Don Siegel’s Edge of Eternity (1959)

March 1, 2017 | By

Don Siegel began his career cutting slick montages during the late 1930s and early 1940s – Blues in the Night (1941) is especially trippy – before getting periodic shots at directing after 1945. The Big Steal (1949) with Robert Mitchum is especially fun, but it wasn’t until 1954’s Riot in Cell Block 11 that Siegel would finally enjoy regular assignments, moving through sci-fi (Invasion of the Body Snatchers), war (Annapolis Story), crime (Baby Face Nelson), and youth dramas (Crime in the Streets).

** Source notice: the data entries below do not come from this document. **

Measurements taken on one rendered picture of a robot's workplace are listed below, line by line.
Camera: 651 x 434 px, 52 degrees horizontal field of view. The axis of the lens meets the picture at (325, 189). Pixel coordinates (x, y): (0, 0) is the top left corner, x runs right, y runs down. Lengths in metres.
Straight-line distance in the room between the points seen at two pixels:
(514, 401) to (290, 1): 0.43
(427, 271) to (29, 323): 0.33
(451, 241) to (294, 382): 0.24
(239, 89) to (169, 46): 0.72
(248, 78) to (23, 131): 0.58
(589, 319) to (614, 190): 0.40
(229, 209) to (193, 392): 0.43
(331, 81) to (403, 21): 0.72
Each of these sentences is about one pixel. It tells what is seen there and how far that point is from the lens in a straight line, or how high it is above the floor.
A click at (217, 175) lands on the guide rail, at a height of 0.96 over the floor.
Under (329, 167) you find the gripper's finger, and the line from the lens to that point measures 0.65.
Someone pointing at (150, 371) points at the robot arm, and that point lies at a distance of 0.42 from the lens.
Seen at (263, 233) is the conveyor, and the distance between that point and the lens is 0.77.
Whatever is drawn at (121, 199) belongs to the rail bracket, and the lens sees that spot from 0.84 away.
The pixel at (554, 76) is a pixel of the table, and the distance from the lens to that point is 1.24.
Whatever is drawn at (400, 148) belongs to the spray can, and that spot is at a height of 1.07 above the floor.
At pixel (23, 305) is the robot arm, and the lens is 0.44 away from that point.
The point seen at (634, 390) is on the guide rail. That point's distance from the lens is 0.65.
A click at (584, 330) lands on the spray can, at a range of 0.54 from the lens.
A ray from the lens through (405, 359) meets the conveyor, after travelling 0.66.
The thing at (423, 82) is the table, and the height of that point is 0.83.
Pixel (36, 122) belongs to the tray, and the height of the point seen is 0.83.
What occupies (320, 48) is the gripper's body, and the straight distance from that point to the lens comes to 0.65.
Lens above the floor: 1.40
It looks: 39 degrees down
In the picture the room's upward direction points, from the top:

Along the way came an Elvis western – Flaming Star (1960) – and several TV shows, but it wasn’t until the 1960s that Siegel became known as a master of crime films with flawed characters on both sides of the law. Madigan (1965) was especially glossy, whereas Dirty Harry (1971) was gritty and unrelenting in depicting a detective whose stance in a moral grey zone drifted into areas harbored by the serial sicko he was hunting.

Twilight Time’s release of Edge of Eternity (1959) is ostensibly a whodunnit, and like the similarly desert-set Violent Saturday (1955), it deals with a criminal plan that goes awry, and a local cop with a bruised past who must rise above his perceived shortcomings and essentially save the town from crooks.

What makes Edge a little more intriguing is the setting of a dying mining town – a stark contrast to the boulder-blasting kinetics of Saturday‘s boom town and dense population. That city’s town core is packed with cars, busy shoppers and kids, whereas Edge‘s Main Street is more modest, and surrounded by withering homes and industrial ruins of its glory days.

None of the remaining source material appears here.